At SGM the results obtained from 16S rRNA analysis are not only valuable for species confirmation, but these results are used to verify genetic consistency from one spore crop to another. SGM believes that the resistance performance of bacterial spores directly correlates with genetic information found within the spore. It can be demonstrated that spore crops produced at SGM have no observable genetic variability, as illustrated in Table 1. Samples KAM 1 through KAM 5 are five separate spore crops of Geobacillus stearothermophilus, each cultivated at different times over a six month period, yet each have the same percent difference and base differences. This is one of the many controls that enable SGM to supply consistent biological indicator products.
Regulatory requirements established by USP, ISO, and EN require manufacturers of biological indicators to support traceability to recognized culture collections. These regulations define which microorganism may be used in biological indicators for monitoring the sterilization process. Proof of conformance to these regulations is the basis for good manufacturing practices (GMP’s).

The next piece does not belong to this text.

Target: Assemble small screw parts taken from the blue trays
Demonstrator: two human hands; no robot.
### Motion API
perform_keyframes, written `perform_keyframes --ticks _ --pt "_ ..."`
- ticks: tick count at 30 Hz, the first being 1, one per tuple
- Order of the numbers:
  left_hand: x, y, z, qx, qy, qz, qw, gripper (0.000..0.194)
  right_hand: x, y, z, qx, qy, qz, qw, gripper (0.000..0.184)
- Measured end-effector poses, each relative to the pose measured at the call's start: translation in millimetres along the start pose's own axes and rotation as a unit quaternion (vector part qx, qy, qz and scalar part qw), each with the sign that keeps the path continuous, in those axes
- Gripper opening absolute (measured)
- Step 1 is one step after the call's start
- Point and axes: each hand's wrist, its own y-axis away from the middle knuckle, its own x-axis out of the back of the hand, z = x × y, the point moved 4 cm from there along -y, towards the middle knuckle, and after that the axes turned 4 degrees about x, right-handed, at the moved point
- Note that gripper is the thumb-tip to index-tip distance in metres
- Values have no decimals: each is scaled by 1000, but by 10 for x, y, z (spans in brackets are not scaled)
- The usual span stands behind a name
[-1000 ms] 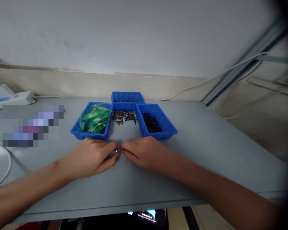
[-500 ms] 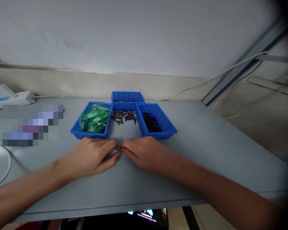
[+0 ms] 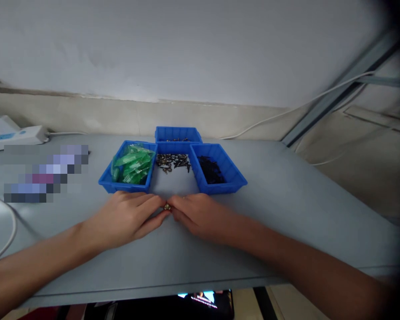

Instrumentation used for identifying microorganisms requires an extensive database. The database has typically been developed for mesophiles or environmental isolates. Only recently have the manufacturers of this instrumentation begun to include sporeformers and thermophiles.
Many laboratories prefer phenotypic methods such as biochemical tests, or analysis of fatty acids to identify microorganisms. Some phenotypic characteristics are carried by plasmids and the loss or addition of plasmids can result in a gain or loss of phenotypic traits. One such example is B. atrophaeus (ATCC No. 9372). The most distinguishing phenotypic characteristics of this species is its ability to form an orange pigment when grown on glucose supplemented agar, and a black pigment when grown on a tyrosine supplemented agar. For this reason it was initially named Bacillus subtilis var niger strain globigii. Cultures recently purchased however, have lost these defining characteristics. The colonies of B. atrophaeus now appear white on both glucose and tyrosine supplemented agar plates. However, genetic identification of these cultures confirms the species identification.
The genetic techniques using the 16S rRNA analysis prove to be the most reliable source for microbial identification. SGM’s goal is to provide customers with the most consistent biological indicator products possible. Every spore crop used for the production of SGM biological indicators is confirmed using this analysis. SGM Biotech’s laboratory cultivates many different species and strains of bacterial spores for use in biological indicators. Common sporeformers include Geobacillus stearothermophilus ATCC No. 7953 and ATCC No. 12980 used for monitoring steam and hydrogen peroxide vapor sterlization applications; Bacillus atrophaeus ATCC No. 9372 for ethylene oxide and dry heat sterilization applications; Bacillus pumilus ATCC No. 27142 for radiation sterilization; Bacillus smithii (formerly Bacillus coagulans) ATCC No. 51232, Bacillus subtilis “5230” ATCC No. 35021, and Clostridium sporogenes for low temperature steam sterilization applications.